Here’s a more relevant study: Light-skinned, non-smoking volunteers ate 40 grams of tomato paste (about three tablespoons) along with 10 grams of olive oil every day. After 10 weeks, they showed less reddening of the skin in response to exposure to a UV lamp. That’s promising! Very cool! Heck, if you felt inspired and wanted to start eating tomato paste (going through a little can of it every 4 days), I wouldn’t stop you. 

But pay attention to what the study didn’t find. It doesn’t tell us what results people with lighter or darker skin tones would get. It doesn’t tell us how this protection changes (or doesn’t) over time—would you get the same results at the end of the summer as at the beginning, if you used this as your only sun protection? 

And, most importantly, it only found that the people who used tomato paste got less reddening of the skin. The tomato paste didn’t completely prevent sunburn. The TikTokers are talking about these foods as if they are magic potions, or get-out-of-sunburn-free cards. Even the most promising studies don’t back that up. 

And of course everybody is selling a supplement

If there’s one thing wellness TikTokers love, it’s selling supplements. Supplements are cheap for manufacturers to make, easy to ship, straightforward to explain (“X is good for Y”) and anybody can throw up an affiliate link in their bio to get a cut of the profits. 

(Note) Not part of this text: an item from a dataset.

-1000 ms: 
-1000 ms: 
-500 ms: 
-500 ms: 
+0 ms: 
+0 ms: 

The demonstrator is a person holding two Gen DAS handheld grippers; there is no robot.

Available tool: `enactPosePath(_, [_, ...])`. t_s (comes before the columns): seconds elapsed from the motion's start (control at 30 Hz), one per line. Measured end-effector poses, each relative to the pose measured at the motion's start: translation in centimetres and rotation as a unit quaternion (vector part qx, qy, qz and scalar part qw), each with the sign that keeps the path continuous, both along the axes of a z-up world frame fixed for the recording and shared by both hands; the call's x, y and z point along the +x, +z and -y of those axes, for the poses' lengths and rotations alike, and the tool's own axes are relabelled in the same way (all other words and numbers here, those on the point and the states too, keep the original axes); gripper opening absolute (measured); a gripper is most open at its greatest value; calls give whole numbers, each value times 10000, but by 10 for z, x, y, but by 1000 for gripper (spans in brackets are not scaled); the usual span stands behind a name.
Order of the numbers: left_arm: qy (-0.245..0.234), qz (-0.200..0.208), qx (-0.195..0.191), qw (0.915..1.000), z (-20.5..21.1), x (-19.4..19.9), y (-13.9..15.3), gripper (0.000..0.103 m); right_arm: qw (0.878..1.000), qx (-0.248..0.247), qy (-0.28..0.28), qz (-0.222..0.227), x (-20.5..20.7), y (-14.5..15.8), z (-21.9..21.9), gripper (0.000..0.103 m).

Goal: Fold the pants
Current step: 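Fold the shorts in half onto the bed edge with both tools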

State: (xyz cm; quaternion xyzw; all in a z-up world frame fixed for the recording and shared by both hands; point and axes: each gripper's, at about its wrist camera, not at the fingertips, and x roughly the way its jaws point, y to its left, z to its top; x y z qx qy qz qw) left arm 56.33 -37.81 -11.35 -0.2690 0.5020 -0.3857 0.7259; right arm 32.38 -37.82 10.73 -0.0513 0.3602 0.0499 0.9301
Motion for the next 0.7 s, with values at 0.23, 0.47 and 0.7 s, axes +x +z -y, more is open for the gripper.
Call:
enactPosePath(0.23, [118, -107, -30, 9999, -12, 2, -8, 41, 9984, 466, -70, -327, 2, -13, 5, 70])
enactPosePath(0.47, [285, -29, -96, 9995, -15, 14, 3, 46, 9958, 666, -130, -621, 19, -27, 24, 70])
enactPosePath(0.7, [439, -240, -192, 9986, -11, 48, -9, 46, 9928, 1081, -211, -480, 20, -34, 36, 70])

And so it is with these allegedly sunburn-preventing supplements. The hot one right now is Heliocare, which of course has a “brand affiliate” program. It’s made from a fern called Polypodium leucotomos, and there is actually research (!) supporting the idea that it may help a little bit to lessen sunburn. 

But, as with the tomato studies, the results are at the “hmm, kind of interesting” level. This isn’t something that will let you ditch your sunscreen if you’re being at all responsible about it. I’m looking at the graphs in the paper’s results, and honestly I’m not sure if I can see a difference in redness at the later timepoints. If the supplement only delays how long it takes for a sunburn to show up, that doesn’t seem very useful. (I might actually wonder if it’s worse, since that could lead you to stay out longer before you realize how bad a burn you’re developing.) 

Again, a statistically detectable difference in redness is not the same as completely (or even mostly) preventing sunburn. It’s also worth noting that the dosage of Heliocare (one 240-milligram pill per day) is less than what was used in the study (7.5 milligrams per kilogram of bodyweight, which works out to be 528 milligrams for a 154-pound person, or over two pills’ worth). If you take three pills per day, that $34.99 bottle will only last you 20 days. I’m not seeing the advantage over just applying sunscreen normally.